Transcribe verbatim the span of lines that opens with the line containing "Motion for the" and closes with the last line of the data below.

=== Section Start ===

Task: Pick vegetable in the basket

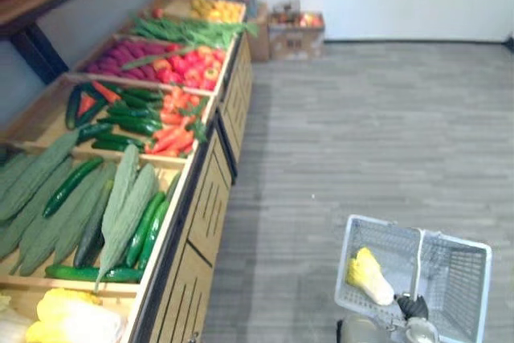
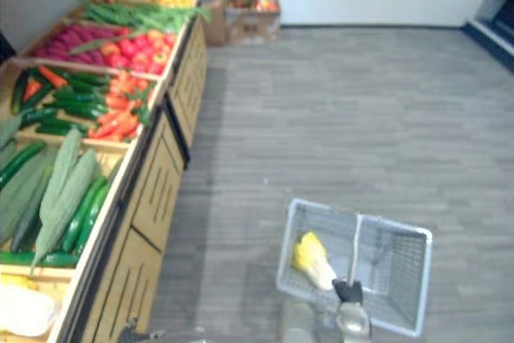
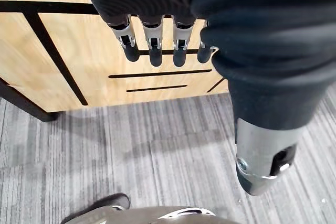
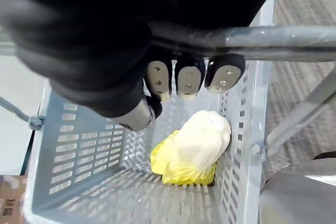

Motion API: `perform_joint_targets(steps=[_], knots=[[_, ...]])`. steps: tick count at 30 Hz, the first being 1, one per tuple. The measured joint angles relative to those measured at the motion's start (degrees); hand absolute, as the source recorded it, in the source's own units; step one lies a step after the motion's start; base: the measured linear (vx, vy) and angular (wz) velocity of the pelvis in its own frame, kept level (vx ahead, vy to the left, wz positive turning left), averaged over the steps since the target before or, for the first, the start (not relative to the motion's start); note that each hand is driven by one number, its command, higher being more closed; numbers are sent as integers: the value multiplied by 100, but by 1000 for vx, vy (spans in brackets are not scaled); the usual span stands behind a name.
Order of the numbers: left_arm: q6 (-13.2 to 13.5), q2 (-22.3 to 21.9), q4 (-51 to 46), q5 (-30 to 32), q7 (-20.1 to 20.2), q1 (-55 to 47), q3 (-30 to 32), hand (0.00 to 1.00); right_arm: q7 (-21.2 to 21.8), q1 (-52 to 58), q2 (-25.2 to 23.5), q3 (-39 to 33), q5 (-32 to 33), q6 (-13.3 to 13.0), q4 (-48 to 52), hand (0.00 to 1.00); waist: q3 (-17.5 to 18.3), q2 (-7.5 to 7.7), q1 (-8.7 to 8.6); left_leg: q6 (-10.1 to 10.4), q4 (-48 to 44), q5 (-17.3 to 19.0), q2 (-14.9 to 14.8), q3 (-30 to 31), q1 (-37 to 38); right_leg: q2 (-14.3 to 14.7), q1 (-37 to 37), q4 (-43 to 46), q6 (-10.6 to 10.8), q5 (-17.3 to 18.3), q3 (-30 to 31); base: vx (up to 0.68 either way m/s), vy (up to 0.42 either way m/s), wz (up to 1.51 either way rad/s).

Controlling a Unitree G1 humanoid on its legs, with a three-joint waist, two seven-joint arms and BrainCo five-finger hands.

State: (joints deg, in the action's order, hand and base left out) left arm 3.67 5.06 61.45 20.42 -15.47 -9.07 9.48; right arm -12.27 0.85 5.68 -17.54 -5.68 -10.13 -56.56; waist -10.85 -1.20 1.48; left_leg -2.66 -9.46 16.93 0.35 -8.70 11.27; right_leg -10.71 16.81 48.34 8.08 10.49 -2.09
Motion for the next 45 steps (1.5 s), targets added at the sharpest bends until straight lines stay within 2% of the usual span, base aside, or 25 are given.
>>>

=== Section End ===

- _Solution_:
Motion for the next 45 steps (1.5 s), targets added at the sharpest bends until straight lines stay within 2% of the usual span, base aside, or 25 are given.
>>>

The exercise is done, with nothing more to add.